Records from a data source
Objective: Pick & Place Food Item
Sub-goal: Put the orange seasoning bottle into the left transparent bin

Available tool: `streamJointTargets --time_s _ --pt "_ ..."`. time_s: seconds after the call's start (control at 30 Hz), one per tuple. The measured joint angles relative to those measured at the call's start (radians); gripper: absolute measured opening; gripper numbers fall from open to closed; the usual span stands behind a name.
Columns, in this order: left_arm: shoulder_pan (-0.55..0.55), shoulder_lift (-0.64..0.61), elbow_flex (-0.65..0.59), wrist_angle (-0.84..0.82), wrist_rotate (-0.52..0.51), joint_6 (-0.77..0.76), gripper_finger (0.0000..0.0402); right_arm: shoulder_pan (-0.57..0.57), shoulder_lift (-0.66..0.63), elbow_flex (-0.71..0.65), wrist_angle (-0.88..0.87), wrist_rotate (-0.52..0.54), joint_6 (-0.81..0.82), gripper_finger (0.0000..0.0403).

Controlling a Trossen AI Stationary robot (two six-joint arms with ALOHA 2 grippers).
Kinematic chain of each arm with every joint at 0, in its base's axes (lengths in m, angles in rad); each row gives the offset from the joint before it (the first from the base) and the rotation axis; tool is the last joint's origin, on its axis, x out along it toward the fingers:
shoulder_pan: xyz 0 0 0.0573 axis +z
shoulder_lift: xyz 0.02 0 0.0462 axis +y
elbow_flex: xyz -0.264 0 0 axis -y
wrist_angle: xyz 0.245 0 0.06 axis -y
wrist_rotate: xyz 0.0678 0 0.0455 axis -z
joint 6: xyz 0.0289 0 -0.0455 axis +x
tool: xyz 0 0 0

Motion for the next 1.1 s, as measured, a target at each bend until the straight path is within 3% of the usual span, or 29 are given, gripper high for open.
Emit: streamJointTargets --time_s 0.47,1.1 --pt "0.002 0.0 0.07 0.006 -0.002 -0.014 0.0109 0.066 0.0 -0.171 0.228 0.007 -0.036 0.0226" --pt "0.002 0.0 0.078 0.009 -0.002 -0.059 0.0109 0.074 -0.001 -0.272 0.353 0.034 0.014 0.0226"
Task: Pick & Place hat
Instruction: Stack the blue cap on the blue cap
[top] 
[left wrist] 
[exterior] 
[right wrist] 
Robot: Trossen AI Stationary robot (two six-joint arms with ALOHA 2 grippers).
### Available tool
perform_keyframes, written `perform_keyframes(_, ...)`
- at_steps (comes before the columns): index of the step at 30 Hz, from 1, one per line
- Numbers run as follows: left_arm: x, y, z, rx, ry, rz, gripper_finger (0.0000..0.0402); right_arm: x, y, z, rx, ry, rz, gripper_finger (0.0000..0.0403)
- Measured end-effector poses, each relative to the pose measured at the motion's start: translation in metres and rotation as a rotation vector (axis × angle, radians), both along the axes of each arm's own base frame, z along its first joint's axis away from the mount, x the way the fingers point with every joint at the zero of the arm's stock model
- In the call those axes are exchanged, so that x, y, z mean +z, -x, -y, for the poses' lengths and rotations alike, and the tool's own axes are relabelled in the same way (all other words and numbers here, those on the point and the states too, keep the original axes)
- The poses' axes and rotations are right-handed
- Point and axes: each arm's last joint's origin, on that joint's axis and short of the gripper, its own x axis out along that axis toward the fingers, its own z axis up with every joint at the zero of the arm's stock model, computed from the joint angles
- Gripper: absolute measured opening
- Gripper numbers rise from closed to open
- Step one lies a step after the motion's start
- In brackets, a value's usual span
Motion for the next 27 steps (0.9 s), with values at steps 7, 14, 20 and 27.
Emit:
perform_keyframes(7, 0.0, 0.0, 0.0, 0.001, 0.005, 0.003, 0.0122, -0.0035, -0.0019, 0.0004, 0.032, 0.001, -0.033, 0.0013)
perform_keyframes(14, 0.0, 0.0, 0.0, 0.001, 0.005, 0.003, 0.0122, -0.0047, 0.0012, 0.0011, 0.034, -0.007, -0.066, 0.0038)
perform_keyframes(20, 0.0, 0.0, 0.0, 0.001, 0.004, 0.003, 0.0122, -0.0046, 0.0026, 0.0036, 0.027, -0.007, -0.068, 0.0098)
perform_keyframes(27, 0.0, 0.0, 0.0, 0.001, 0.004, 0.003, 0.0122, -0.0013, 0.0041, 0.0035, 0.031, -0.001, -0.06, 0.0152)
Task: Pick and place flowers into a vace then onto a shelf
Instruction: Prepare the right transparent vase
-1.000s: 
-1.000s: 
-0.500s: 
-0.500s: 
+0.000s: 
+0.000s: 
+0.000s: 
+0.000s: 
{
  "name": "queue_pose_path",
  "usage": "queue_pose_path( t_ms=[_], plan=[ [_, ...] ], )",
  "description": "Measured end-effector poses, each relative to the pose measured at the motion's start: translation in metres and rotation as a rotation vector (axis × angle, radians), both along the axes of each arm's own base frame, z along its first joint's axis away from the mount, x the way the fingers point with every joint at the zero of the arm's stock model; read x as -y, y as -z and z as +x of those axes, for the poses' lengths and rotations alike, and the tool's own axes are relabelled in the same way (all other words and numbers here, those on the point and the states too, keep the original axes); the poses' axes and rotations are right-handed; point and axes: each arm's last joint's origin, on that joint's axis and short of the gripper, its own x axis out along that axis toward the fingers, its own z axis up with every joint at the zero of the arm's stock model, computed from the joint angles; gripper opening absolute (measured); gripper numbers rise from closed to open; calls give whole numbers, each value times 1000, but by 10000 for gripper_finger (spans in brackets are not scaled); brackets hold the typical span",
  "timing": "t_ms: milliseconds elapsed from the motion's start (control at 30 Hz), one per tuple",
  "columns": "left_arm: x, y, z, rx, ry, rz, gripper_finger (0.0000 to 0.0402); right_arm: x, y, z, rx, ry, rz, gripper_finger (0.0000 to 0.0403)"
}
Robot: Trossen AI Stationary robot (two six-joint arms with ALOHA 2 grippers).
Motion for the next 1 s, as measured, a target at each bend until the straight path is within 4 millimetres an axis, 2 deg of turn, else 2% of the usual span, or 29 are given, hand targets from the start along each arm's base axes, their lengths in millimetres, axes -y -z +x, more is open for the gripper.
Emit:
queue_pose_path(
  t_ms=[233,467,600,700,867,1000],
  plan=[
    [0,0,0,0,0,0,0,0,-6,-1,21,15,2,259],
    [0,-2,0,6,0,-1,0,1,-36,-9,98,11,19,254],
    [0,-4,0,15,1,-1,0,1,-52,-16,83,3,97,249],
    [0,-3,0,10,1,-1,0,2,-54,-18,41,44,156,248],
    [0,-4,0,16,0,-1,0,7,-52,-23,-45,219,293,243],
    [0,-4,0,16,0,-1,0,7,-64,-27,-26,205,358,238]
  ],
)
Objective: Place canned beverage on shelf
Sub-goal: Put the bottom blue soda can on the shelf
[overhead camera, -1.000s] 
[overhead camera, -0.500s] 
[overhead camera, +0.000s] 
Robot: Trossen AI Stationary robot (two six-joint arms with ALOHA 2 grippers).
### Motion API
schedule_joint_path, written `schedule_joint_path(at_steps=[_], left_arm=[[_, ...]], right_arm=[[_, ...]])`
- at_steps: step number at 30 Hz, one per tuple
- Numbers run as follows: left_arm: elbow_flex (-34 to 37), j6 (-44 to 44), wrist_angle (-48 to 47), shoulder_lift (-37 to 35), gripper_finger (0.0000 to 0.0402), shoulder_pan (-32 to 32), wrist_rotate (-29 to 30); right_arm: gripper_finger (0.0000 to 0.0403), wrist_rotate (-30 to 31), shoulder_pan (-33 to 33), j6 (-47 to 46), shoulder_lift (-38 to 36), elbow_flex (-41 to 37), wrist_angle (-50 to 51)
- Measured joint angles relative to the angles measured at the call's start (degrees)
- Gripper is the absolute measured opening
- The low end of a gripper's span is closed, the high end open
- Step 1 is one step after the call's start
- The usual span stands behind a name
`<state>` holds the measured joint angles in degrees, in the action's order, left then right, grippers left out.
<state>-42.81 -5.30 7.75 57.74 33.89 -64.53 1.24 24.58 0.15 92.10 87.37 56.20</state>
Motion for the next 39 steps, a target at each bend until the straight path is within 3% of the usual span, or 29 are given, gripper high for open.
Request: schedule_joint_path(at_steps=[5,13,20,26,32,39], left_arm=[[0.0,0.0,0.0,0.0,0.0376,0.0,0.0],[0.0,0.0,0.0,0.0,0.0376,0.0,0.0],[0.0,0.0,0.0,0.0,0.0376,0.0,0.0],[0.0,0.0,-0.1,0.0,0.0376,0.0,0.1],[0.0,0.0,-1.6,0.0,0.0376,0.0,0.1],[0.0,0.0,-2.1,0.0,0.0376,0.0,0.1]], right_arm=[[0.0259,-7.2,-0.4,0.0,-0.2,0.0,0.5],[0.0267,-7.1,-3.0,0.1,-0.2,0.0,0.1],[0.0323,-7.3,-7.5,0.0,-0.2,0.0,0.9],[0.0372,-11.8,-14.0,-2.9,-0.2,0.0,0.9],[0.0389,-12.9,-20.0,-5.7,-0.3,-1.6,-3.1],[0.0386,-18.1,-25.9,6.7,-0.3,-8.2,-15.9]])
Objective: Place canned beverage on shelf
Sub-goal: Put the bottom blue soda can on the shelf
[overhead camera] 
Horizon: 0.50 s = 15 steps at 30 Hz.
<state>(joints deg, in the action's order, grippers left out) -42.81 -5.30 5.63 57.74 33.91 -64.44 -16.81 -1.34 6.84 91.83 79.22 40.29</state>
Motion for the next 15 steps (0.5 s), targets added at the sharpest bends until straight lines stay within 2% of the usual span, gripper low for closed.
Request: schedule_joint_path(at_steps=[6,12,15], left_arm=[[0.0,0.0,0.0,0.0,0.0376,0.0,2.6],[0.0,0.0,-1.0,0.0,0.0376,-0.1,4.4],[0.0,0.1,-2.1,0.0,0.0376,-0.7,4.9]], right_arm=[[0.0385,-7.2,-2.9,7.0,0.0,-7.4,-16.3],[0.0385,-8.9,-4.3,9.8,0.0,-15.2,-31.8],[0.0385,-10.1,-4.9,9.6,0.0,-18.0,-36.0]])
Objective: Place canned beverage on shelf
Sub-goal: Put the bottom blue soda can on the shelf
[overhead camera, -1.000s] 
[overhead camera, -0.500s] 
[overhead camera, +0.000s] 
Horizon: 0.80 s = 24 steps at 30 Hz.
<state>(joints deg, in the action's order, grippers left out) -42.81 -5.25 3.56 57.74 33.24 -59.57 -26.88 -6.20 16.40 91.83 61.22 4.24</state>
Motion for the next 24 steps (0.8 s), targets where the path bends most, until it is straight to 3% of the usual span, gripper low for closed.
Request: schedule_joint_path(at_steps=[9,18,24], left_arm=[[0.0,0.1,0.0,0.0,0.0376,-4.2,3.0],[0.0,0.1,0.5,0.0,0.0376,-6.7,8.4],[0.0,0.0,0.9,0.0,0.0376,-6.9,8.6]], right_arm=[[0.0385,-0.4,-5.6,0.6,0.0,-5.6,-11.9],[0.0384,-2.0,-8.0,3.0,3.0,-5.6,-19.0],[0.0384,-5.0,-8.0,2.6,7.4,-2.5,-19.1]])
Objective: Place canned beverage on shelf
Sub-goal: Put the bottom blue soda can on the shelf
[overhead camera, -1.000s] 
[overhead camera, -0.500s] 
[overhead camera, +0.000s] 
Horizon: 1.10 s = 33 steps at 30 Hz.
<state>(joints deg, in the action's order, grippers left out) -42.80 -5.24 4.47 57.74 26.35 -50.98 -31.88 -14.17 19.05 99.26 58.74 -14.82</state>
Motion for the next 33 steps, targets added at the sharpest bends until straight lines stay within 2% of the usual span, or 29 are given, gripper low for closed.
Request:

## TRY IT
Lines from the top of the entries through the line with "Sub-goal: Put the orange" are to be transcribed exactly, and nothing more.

## RESPONSE TO THE TASK
Objective: Pick & Place Food Item
Sub-goal: Put the orange seasoning bottle into the left transparent bin

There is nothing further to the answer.